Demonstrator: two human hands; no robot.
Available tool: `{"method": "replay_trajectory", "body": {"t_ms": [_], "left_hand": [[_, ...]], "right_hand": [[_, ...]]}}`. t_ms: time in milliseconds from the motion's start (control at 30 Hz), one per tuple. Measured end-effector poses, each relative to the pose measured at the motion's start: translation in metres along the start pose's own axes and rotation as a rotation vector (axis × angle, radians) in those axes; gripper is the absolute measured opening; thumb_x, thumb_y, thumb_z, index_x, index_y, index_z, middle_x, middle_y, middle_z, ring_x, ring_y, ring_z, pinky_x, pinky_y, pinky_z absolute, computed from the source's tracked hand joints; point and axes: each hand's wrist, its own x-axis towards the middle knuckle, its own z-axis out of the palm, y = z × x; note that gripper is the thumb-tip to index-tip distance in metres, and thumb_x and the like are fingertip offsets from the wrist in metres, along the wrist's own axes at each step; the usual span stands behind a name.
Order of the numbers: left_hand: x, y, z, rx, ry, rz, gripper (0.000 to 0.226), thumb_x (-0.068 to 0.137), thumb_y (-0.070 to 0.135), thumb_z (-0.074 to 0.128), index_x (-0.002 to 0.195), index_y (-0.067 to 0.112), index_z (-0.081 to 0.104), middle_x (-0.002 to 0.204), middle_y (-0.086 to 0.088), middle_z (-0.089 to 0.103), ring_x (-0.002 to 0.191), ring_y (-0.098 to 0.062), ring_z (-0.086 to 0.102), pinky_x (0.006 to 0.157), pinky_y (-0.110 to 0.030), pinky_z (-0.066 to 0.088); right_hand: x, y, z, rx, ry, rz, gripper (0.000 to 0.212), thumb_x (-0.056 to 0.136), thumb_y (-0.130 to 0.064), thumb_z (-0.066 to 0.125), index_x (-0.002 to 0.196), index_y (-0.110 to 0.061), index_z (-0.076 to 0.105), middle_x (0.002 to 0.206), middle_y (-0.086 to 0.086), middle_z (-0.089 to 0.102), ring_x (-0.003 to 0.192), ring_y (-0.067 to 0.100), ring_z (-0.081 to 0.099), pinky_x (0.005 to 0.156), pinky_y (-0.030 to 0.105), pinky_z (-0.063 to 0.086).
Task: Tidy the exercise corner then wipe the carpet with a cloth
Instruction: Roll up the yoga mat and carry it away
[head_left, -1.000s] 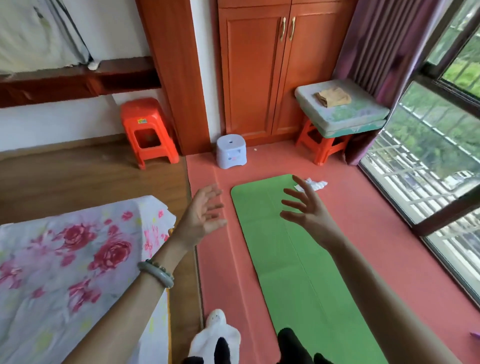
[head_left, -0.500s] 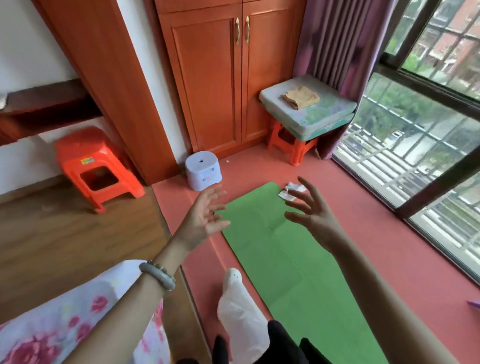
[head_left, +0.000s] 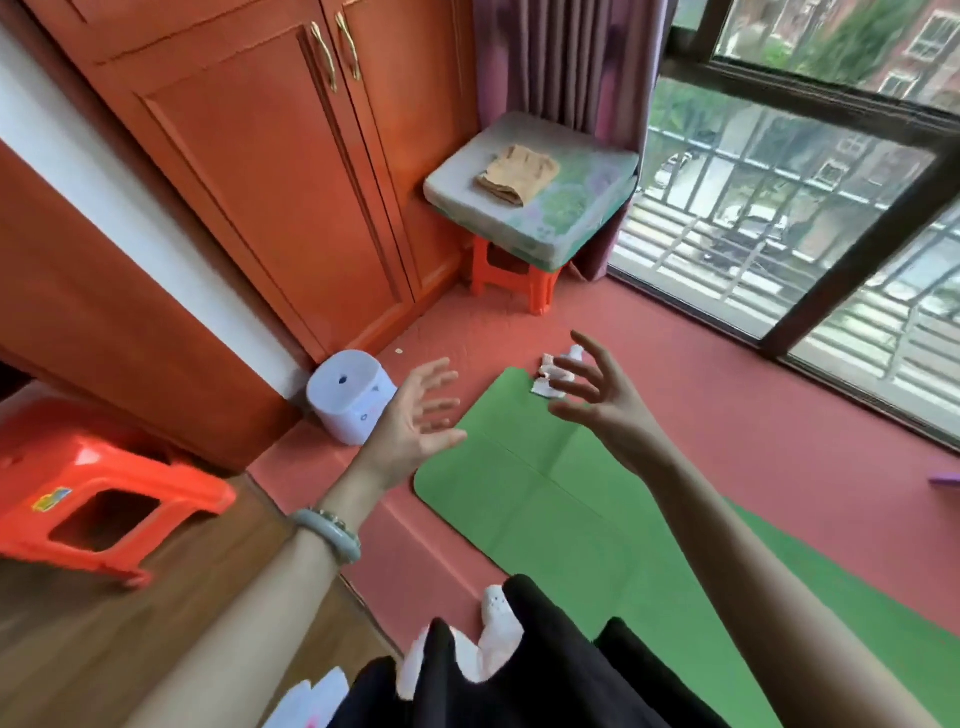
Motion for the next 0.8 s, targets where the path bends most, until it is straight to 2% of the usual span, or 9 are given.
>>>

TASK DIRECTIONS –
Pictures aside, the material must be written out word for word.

EXERCISE SOLUTION –
Demonstrator: two human hands; no robot.
Available tool: `{"method": "replay_trajectory", "body": {"t_ms": [_], "left_hand": [[_, ...]], "right_hand": [[_, ...]]}}`. t_ms: time in milliseconds from the motion's start (control at 30 Hz), one per tuple. Measured end-effector poses, each relative to the pose measured at the motion's start: translation in metres along the start pose's own axes and rotation as a rotation vector (axis × angle, radians) in those axes; gripper is the absolute measured opening; thumb_x, thumb_y, thumb_z, index_x, index_y, index_z, middle_x, middle_y, middle_z, ring_x, ring_y, ring_z, pinky_x, pinky_y, pinky_z absolute, computed from the source's tracked hand joints; point and axes: each hand's wrist, its own x-axis towards the middle knuckle, its own z-axis out of the palm, y = z × x; note that gripper is the thumb-tip to index-tip distance in metres, and thumb_x and the like are fingertip offsets from the wrist in metres, along the wrist's own axes at each step; the usual span stands behind a name.
Order of the numbers: left_hand: x, y, z, rx, ry, rz, gripper (0.000 to 0.226), thumb_x (-0.068 to 0.137), thumb_y (-0.070 to 0.135), thumb_z (-0.074 to 0.128), index_x (-0.002 to 0.195), index_y (-0.067 to 0.112), index_z (-0.081 to 0.104), middle_x (-0.002 to 0.204), middle_y (-0.086 to 0.088), middle_z (-0.089 to 0.103), ring_x (-0.002 to 0.191), ring_y (-0.098 to 0.062), ring_z (-0.086 to 0.102), pinky_x (0.006 to 0.157), pinky_y (-0.110 to 0.030), pinky_z (-0.066 to 0.088); right_hand: x, y, z, rx, ry, rz, gripper (0.000 to 0.212), thumb_x (-0.056 to 0.136), thumb_y (-0.130 to 0.064), thumb_z (-0.066 to 0.125), index_x (-0.002 to 0.196), index_y (-0.110 to 0.061), index_z (-0.076 to 0.105), middle_x (0.002 to 0.206), middle_y (-0.086 to 0.086), middle_z (-0.089 to 0.102), ring_x (-0.003 to 0.192), ring_y (-0.067 to 0.100), ring_z (-0.081 to 0.099), pinky_x (0.005 to 0.156), pinky_y (-0.030 to 0.105), pinky_z (-0.063 to 0.086).
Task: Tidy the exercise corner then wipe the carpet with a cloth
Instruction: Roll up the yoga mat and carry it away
[head_left, -1.000s] 
[head_left, -0.500s] 
[head_left, +0.000s] 
Motion for the next 0.8 s, targets where the path bends most, until it is straight to 2% of the usual span, or 9 are given.
>>>

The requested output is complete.